Any picture in the range stays out of the copy; retype exactly the lines from the one with "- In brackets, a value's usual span" to the end of the listing.

* [DATASET CONTENT]:
___
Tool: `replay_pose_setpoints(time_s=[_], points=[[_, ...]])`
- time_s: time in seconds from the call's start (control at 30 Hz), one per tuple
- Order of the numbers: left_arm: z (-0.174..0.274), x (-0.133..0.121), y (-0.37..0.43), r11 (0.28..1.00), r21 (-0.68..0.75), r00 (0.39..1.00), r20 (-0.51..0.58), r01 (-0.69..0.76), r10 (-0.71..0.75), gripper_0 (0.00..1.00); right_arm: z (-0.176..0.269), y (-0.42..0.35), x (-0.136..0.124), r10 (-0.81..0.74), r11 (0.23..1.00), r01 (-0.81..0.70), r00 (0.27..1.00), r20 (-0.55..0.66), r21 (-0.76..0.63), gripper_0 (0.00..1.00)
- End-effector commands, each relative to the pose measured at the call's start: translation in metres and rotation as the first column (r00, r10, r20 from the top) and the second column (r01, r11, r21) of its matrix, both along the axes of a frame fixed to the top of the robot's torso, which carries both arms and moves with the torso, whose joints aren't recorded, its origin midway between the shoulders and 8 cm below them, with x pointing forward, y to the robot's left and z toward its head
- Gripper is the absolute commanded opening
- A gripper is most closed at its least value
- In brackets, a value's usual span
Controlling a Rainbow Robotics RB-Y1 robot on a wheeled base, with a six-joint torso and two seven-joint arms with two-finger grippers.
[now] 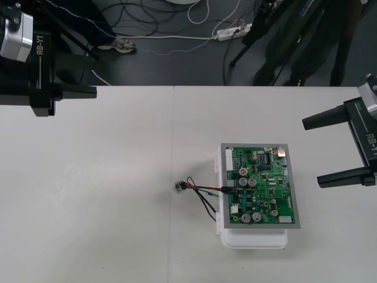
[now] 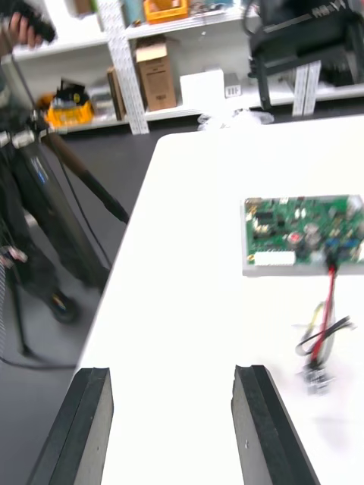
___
* [REPLY TO THE TASK]:
- In brackets, a value's usual span
Controlling a Rainbow Robotics RB-Y1 robot on a wheeled base, with a six-joint torso and two seven-joint arms with two-finger grippers.
[now] 
[now] 

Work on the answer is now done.